_Goal of the exercise:_
Every entry is to be returned verbatim.

(Data extracted from a collection)
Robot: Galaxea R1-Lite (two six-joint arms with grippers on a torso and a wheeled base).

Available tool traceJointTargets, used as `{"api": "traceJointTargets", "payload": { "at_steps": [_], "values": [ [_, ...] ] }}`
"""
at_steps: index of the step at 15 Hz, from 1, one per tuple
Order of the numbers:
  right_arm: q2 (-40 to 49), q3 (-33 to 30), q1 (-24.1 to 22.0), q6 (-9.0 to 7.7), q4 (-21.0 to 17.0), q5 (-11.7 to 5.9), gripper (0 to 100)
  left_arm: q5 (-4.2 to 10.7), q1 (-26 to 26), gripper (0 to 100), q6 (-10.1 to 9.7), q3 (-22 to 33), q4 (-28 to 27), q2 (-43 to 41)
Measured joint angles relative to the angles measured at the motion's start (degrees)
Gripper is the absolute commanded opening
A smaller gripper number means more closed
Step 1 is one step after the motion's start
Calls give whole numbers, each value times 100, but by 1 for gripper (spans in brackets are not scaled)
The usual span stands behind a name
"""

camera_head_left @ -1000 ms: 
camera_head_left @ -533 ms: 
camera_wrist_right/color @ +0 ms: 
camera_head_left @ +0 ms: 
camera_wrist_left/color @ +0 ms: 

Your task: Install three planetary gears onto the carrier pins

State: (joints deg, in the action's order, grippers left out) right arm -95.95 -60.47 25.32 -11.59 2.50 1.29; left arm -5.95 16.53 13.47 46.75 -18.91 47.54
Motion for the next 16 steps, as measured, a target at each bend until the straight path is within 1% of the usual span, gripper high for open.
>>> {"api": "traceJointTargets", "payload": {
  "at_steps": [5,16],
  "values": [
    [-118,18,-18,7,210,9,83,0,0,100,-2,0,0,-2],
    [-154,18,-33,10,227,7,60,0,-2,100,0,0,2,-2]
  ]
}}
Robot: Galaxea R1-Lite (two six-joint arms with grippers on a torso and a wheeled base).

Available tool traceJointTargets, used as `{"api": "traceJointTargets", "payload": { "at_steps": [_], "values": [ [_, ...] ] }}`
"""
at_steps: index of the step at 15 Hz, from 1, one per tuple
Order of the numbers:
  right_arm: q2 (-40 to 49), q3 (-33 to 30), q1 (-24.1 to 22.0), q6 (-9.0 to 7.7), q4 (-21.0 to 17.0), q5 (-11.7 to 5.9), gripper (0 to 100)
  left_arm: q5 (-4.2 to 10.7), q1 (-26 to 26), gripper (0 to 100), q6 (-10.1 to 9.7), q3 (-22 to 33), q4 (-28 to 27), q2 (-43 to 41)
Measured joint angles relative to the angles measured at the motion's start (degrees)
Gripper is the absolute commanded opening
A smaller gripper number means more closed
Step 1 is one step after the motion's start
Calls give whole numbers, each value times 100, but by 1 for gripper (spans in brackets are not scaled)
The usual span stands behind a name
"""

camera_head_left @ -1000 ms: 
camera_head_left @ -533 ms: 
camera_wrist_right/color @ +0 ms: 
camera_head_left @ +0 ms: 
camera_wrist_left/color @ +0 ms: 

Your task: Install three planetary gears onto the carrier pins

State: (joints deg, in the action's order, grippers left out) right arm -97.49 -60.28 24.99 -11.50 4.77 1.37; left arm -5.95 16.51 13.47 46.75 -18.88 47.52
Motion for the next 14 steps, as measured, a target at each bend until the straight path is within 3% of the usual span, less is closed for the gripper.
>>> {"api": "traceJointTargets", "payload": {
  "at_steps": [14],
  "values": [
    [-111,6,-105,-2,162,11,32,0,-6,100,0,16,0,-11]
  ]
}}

_Solution for this exercise:_
Robot: Galaxea R1-Lite (two six-joint arms with grippers on a torso and a wheeled base).

Available tool traceJointTargets, used as `{"api": "traceJointTargets", "payload": { "at_steps": [_], "values": [ [_, ...] ] }}`
"""
at_steps: index of the step at 15 Hz, from 1, one per tuple
Order of the numbers:
  right_arm: q2 (-40 to 49), q3 (-33 to 30), q1 (-24.1 to 22.0), q6 (-9.0 to 7.7), q4 (-21.0 to 17.0), q5 (-11.7 to 5.9), gripper (0 to 100)
  left_arm: q5 (-4.2 to 10.7), q1 (-26 to 26), gripper (0 to 100), q6 (-10.1 to 9.7), q3 (-22 to 33), q4 (-28 to 27), q2 (-43 to 41)
Measured joint angles relative to the angles measured at the motion's start (degrees)
Gripper is the absolute commanded opening
A smaller gripper number means more closed
Step 1 is one step after the motion's start
Calls give whole numbers, each value times 100, but by 1 for gripper (spans in brackets are not scaled)
The usual span stands behind a name
"""

camera_head_left @ -1000 ms: 
camera_head_left @ -533 ms: 
camera_wrist_right/color @ +0 ms: 
camera_head_left @ +0 ms: 
camera_wrist_left/color @ +0 ms: 

Your task: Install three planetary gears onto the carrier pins

State: (joints deg, in the action's order, grippers left out) right arm -95.95 -60.47 25.32 -11.59 2.50 1.29; left arm -5.95 16.53 13.47 46.75 -18.91 47.54
Motion for the next 16 steps, as measured, a target at each bend until the straight path is within 1% of the usual span, gripper high for open.
>>> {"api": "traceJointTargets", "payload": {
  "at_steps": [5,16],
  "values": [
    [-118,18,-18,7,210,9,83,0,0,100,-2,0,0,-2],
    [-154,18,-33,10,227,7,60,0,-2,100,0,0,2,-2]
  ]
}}
Robot: Galaxea R1-Lite (two six-joint arms with grippers on a torso and a wheeled base).

Available tool traceJointTargets, used as `{"api": "traceJointTargets", "payload": { "at_steps": [_], "values": [ [_, ...] ] }}`
"""
at_steps: index of the step at 15 Hz, from 1, one per tuple
Order of the numbers:
  right_arm: q2 (-40 to 49), q3 (-33 to 30), q1 (-24.1 to 22.0), q6 (-9.0 to 7.7), q4 (-21.0 to 17.0), q5 (-11.7 to 5.9), gripper (0 to 100)
  left_arm: q5 (-4.2 to 10.7), q1 (-26 to 26), gripper (0 to 100), q6 (-10.1 to 9.7), q3 (-22 to 33), q4 (-28 to 27), q2 (-43 to 41)
Measured joint angles relative to the angles measured at the motion's start (degrees)
Gripper is the absolute commanded opening
A smaller gripper number means more closed
Step 1 is one step after the motion's start
Calls give whole numbers, each value times 100, but by 1 for gripper (spans in brackets are not scaled)
The usual span stands behind a name
"""

camera_head_left @ -1000 ms: 
camera_head_left @ -533 ms: 
camera_wrist_right/color @ +0 ms: 
camera_head_left @ +0 ms: 
camera_wrist_left/color @ +0 ms: 

Your task: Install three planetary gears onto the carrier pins

State: (joints deg, in the action's order, grippers left out) right arm -97.49 -60.28 24.99 -11.50 4.77 1.37; left arm -5.95 16.51 13.47 46.75 -18.88 47.52
Motion for the next 14 steps, as measured, a target at each bend until the straight path is within 3% of the usual span, less is closed for the gripper.
>>> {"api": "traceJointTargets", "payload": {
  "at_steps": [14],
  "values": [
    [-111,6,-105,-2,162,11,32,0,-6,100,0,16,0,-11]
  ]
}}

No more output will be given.